Shenzhen New Nanshan Holding (Group) Co., Ltd. (SZSE:002314) shareholders would be excited to see that the share price has had a great month, posting a 38% gain and recovering from prior weakness. Not all shareholders will be feeling jubilant, since the share price is still down a very disappointing 17% in the last twelve months.
Even after such a large jump in price, Shenzhen New Nanshan Holding (Group)'s price-to-sales (or "P/S") ratio of 1.1x might still make it look like a buy right now compared to the Real Estate industry in China, where around half of the companies have P/S ratios above 1.9x and even P/S above 5x are quite common.

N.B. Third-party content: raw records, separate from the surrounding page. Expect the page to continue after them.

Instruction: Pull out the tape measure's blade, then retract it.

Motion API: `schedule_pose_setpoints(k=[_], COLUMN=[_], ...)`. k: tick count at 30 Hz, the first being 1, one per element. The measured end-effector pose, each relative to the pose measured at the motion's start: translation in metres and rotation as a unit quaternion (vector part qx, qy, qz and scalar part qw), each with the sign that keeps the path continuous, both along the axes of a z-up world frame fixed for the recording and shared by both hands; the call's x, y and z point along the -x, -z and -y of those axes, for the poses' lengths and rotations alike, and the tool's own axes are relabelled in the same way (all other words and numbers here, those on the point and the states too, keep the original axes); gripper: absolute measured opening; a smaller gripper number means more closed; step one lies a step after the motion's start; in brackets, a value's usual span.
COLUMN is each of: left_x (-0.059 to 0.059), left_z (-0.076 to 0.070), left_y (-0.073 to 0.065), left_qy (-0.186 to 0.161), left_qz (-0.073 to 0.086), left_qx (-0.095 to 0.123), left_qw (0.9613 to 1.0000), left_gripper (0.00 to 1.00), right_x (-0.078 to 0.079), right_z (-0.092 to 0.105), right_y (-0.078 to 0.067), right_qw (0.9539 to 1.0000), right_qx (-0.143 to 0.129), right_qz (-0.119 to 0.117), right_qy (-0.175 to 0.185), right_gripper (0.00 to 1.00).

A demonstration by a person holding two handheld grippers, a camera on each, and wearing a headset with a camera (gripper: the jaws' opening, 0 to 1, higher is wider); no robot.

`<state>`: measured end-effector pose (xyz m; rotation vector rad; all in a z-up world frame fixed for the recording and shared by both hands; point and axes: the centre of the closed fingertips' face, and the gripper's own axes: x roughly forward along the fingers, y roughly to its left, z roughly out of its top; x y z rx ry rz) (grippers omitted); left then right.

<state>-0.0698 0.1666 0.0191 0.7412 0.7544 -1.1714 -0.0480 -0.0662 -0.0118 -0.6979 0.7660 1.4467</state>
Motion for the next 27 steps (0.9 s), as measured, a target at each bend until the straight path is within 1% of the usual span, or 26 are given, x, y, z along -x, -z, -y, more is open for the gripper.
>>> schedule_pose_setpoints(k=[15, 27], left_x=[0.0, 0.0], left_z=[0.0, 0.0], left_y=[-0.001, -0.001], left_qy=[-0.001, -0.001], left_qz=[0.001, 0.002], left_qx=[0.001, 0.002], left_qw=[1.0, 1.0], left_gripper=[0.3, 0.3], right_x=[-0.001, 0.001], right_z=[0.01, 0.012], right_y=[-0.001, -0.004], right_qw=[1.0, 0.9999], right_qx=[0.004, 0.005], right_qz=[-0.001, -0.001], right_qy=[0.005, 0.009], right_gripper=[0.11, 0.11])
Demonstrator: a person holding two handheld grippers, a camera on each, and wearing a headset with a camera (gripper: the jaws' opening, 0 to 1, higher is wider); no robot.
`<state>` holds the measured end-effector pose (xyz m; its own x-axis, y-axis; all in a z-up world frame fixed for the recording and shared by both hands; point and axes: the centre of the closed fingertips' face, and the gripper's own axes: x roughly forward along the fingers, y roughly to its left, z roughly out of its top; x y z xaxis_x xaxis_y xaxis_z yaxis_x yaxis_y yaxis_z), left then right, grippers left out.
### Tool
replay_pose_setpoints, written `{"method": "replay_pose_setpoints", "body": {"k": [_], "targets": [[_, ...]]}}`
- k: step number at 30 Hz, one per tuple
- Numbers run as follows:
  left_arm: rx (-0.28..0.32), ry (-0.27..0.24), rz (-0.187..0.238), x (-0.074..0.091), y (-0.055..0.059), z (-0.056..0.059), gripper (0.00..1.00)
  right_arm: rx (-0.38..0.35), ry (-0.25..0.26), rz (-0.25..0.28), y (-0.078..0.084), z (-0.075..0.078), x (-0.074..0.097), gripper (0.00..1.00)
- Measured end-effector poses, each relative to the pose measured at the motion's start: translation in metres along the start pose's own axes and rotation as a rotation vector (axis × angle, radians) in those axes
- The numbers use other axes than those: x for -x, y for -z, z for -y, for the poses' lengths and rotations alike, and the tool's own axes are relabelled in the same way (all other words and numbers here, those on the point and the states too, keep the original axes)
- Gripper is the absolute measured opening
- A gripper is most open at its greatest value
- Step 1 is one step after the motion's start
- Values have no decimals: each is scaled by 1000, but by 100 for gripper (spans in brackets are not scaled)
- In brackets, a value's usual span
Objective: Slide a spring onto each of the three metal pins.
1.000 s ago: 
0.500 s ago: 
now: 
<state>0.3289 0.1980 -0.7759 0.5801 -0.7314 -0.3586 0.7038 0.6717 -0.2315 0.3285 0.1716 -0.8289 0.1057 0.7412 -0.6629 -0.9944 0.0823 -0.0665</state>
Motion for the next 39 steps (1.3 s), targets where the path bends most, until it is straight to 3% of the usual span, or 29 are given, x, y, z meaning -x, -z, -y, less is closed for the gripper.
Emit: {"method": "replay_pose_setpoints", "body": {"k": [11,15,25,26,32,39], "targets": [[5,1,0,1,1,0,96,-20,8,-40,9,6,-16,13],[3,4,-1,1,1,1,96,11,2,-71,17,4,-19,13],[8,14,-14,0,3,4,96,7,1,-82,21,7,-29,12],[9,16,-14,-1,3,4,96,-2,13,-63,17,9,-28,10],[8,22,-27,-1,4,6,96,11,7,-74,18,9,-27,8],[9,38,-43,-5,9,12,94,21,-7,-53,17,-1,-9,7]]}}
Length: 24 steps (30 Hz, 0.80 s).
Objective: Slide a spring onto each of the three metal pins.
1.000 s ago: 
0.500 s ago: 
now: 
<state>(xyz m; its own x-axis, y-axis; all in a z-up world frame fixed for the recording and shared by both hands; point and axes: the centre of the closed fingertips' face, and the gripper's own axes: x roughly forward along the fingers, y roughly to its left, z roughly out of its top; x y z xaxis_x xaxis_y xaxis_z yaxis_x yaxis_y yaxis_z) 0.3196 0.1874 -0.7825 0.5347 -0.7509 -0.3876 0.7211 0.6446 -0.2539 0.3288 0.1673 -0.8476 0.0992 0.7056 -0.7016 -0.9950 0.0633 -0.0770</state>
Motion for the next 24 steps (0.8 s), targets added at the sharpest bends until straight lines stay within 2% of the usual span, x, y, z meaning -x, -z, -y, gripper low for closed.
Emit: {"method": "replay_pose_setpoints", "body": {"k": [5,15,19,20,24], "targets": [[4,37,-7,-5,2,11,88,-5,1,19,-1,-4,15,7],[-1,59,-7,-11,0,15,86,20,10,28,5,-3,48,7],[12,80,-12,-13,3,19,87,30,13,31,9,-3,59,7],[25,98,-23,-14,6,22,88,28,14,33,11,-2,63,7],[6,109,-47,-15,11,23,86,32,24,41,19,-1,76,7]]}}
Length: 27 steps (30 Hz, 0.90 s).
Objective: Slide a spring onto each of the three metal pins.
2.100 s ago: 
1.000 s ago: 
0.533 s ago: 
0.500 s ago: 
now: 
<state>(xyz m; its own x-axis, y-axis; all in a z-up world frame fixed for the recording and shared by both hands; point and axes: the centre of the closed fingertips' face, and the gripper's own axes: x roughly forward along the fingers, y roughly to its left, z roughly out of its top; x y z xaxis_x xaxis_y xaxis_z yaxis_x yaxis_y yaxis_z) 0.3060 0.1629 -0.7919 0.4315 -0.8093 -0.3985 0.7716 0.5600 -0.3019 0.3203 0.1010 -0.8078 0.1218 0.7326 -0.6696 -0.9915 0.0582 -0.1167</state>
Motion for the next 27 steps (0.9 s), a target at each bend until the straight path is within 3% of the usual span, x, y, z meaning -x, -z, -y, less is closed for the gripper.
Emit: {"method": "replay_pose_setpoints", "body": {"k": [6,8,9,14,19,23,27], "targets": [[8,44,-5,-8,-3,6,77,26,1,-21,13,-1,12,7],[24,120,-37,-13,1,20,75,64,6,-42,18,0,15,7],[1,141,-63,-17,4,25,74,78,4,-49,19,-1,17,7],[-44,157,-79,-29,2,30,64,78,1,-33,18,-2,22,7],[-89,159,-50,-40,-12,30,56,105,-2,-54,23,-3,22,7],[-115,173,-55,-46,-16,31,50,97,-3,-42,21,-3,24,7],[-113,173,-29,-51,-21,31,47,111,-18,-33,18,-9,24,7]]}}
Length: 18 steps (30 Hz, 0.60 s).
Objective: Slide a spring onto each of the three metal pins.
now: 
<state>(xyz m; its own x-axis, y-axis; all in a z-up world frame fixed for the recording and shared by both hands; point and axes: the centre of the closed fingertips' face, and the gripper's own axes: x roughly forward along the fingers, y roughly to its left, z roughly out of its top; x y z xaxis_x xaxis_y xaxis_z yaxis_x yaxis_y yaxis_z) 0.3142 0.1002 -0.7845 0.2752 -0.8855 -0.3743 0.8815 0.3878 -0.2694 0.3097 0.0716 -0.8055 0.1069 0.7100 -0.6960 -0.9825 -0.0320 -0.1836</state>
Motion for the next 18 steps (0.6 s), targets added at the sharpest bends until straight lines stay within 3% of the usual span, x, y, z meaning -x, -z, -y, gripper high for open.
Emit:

However, the P/S might be low for a reason and it requires further investigation to determine if it's justified.
How Has Shenzhen New Nanshan Holding (Group) Performed Recently?
For example, consider that Shenzhen New Nanshan Holding (Group)'s financial performance has been poor lately as its revenue has been in decline. Perhaps the market believes the recent revenue performance isn't good enough to keep up the industry, causing the P/S ratio to suffer. Those who are bullish on Shenzhen New Nanshan Holding (Group) will be hoping that this isn't the case so that they can pick up the stock at a lower valuation.
Want the full picture on earnings, revenue and cash flow for the company? Then our free report on Shenzhen New Nanshan Holding (Group) will help you shine a light on its historical performance.Is There Any Revenue Growth Forecasted For Shenzhen New Nanshan Holding (Group)?
The only time you'd be truly comfortable seeing a P/S as low as Shenzhen New Nanshan Holding (Group)'s is when the company's growth is on track to lag the industry.
In reviewing the last year of financials, we were disheartened to see the company's revenues fell to the tune of 62%. The last three years don't look nice either as the company has shrunk revenue by 50% in aggregate. Therefore, it's fair to say the revenue growth recently has been undesirable for the company.
Weighing that medium-term revenue trajectory against the broader industry's one-year forecast for expansion of 11% shows it's an unpleasant look.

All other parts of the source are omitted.